Output a verbatim copy of the data, cut off after the line that contains "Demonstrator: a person".

### Source material ###

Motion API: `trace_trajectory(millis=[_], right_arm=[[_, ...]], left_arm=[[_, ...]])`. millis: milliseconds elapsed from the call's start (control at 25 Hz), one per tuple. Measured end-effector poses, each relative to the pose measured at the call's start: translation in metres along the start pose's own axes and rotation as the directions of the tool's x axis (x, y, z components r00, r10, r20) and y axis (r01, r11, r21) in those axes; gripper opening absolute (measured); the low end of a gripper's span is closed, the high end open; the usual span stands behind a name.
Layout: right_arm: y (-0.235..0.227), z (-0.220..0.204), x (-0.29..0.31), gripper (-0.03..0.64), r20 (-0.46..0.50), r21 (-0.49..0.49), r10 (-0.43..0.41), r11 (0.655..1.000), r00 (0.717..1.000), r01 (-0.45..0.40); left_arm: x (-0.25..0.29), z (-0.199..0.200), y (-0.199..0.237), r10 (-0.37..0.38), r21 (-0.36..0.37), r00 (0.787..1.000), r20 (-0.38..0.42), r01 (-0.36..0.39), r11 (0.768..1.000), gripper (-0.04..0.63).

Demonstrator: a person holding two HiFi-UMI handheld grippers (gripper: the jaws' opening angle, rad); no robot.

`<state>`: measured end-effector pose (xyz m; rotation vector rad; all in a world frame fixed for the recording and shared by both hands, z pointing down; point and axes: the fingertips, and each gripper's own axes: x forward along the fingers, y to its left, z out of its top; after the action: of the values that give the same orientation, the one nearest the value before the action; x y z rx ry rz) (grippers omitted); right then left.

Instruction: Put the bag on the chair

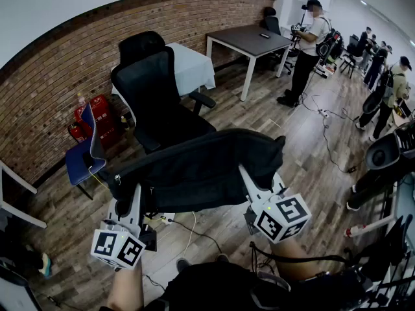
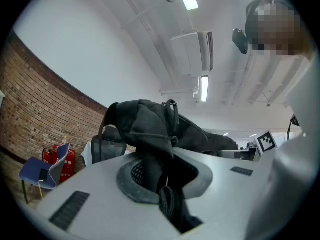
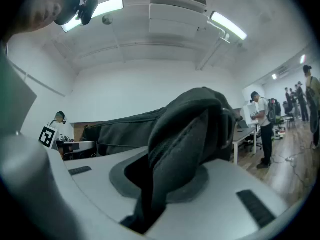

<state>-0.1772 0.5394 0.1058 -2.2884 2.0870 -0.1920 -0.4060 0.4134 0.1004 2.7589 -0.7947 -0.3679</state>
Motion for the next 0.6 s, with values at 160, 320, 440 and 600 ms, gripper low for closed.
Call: trace_trajectory(millis=[160,320,440,600], right_arm=[[-0.0035,-0.0005,-0.0031,0.067,-0.003,0.007,-0.01,1.0,1.0,0.01],[-0.0047,-0.0022,-0.0041,0.067,0.001,0.011,-0.019,1.0,1.0,0.019],[-0.0058,-0.0042,-0.0036,0.067,0.014,0.013,-0.018,1.0,1.0,0.018],[-0.0044,-0.0004,-0.0075,0.066,0.007,0.013,-0.04,0.999,0.999,0.04]], left_arm=[[0.0017,-0.0003,-0.0045,-0.005,0.001,1.0,-0.005,0.005,1.0,0.052],[0.0039,-0.0004,-0.0049,-0.014,0.001,1.0,-0.004,0.014,1.0,0.052],[0.0053,0.0001,-0.005,-0.022,0.002,1.0,-0.002,0.022,1.0,0.052],[0.0052,0.0017,-0.0067,-0.033,0.001,0.999,-0.004,0.033,0.999,0.052]])
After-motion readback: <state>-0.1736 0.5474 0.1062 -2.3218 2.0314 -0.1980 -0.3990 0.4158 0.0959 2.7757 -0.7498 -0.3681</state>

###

*Answer for the task*
Motion API: `trace_trajectory(millis=[_], right_arm=[[_, ...]], left_arm=[[_, ...]])`. millis: milliseconds elapsed from the call's start (control at 25 Hz), one per tuple. Measured end-effector poses, each relative to the pose measured at the call's start: translation in metres along the start pose's own axes and rotation as the directions of the tool's x axis (x, y, z components r00, r10, r20) and y axis (r01, r11, r21) in those axes; gripper opening absolute (measured); the low end of a gripper's span is closed, the high end open; the usual span stands behind a name.
Layout: right_arm: y (-0.235..0.227), z (-0.220..0.204), x (-0.29..0.31), gripper (-0.03..0.64), r20 (-0.46..0.50), r21 (-0.49..0.49), r10 (-0.43..0.41), r11 (0.655..1.000), r00 (0.717..1.000), r01 (-0.45..0.40); left_arm: x (-0.25..0.29), z (-0.199..0.200), y (-0.199..0.237), r10 (-0.37..0.38), r21 (-0.36..0.37), r00 (0.787..1.000), r20 (-0.38..0.42), r01 (-0.36..0.39), r11 (0.768..1.000), gripper (-0.04..0.63).

Demonstrator: a person holding two HiFi-UMI handheld grippers (gripper: the jaws' opening angle, rad); no robot.

With this, the output is complete.